Appeal from the Hancock Circuit Court The Honorable Scott Sirk, Judge The Honorable Cody B. Coombs, Magistrate Trial Court Cause No. 30C01-1801-F5-36
Attorney for Appellant
Katherine D. Jack Greenfield, Indiana
Attorneys for Appellee
Theodore E. Rokita Attorney General of Indiana
Samuel J. Dayton Deputy Attorney General Indianapolis, Indiana
MEMORANDUM DECISION
ALTICE, JUDGE
Case Summary
[¶1] Upon being convicted of Level 5 felony sexual misconduct with a minor and Level 3 felony rape, Jordan A. Collins was sentenced to an aggregate term of eight years in the Indiana Department of Correction (DOC) with six years executed and two years suspended to probation. The executed portion included four years in the DOC and two years as a direct commitment to community corrections with the first year of community corrections on work release and the second on home detention.

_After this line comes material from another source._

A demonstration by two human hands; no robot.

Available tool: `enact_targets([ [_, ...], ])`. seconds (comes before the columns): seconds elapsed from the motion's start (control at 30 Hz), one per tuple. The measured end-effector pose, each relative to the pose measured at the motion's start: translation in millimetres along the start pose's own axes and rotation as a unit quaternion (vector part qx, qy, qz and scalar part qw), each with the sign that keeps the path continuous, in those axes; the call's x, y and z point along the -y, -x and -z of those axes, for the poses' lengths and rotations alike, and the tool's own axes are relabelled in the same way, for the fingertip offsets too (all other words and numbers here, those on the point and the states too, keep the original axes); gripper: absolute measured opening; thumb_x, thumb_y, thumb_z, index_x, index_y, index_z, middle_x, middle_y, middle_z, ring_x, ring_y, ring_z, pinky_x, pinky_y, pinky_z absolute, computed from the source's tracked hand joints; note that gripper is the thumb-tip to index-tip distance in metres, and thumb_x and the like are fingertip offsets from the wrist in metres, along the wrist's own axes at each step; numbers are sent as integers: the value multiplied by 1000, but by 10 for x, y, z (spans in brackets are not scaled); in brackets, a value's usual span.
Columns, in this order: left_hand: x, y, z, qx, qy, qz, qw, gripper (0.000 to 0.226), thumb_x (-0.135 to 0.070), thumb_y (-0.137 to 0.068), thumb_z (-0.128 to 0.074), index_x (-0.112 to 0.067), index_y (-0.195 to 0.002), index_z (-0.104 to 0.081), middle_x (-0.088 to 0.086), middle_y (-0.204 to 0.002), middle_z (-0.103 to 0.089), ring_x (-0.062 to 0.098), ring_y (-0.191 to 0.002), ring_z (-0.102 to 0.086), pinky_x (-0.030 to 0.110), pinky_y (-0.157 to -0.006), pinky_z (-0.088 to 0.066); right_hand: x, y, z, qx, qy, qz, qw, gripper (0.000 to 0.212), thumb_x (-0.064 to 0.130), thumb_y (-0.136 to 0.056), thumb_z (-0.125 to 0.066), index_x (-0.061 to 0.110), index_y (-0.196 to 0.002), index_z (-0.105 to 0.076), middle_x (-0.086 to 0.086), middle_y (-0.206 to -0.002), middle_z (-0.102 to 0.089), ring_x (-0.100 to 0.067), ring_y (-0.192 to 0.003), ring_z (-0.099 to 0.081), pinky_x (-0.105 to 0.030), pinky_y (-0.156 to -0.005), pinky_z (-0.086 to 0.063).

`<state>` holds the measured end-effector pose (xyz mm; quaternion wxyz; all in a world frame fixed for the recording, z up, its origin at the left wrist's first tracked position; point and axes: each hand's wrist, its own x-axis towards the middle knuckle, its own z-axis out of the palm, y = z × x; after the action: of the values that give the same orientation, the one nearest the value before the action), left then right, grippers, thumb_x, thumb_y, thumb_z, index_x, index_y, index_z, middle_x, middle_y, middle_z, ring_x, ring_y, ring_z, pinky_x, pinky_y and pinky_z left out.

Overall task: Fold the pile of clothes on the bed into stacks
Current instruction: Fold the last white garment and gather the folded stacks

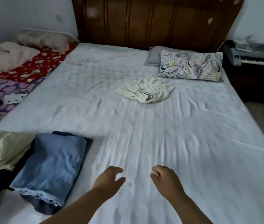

[¶2] Due to the COVID-19 pandemic, the Hancock County Community Corrections (HCCC) Work Release Program was suspended in May 2020 and remained suspended at the time Collins was to begin his direct commitment to community corrections. Because the work release portion of Collins's direct commitment became impossible to fulfill, the trial court modified the sentence by changing the one year of work release to one year in the DOC followed by, as originally ordered, the one-year direct commitment to community corrections home detention and then probation.
[¶3] On appeal, Collins argues that the trial court had no authority to modify his sentence in this manner and that he should be released to home detention for the remainder of his two years of direct commitment to community corrections. We conclude, however, that, the trial court never had authority in the first place to impose a direct commitment to community corrections for Collins's sex offenses. Thus, the trial court had authority to correct the illegal sentence. And because the modified sentence still contains an improper direct commitment for the sixth year of Collins's sentence, we remand for further correction.
[¶4] We affirm in part, reverse in part, and remand.
Facts & Procedural History
[¶5] Following a bench trial, Collins was convicted of Level 5 felony sexual misconduct with a minor and Level 3 felony rape. The events occurred at a drunken party in the early morning hours of January 1, 2018. Collins was nineteen at the time and his victim had just turned fourteen.
The detailed facts, which we need not recount here, are set out in his direct appeal, No. 19A-CR-1563 (Ind.Ct.App. April 9, 2020), trans. denied. Collins's convictions were affirmed on direct appeal.
[¶6] On July 1, 2019, the trial court sentenced Collins to concurrent sentences of two years for the Level 5 felony and eight years for the Level 3 felony. The sentencing order indicated that the sentence was to be served in this manner: "6 years to be executed as follows: 4 years DOC, 2 years as a direct commitment to Community Corrections with the 1st year on work release followed by 1 year on home detention." Appellant's Appendix Vol. II at 103. The trial court ordered the suspended portion of the sentence to be served on sex offender specific probation.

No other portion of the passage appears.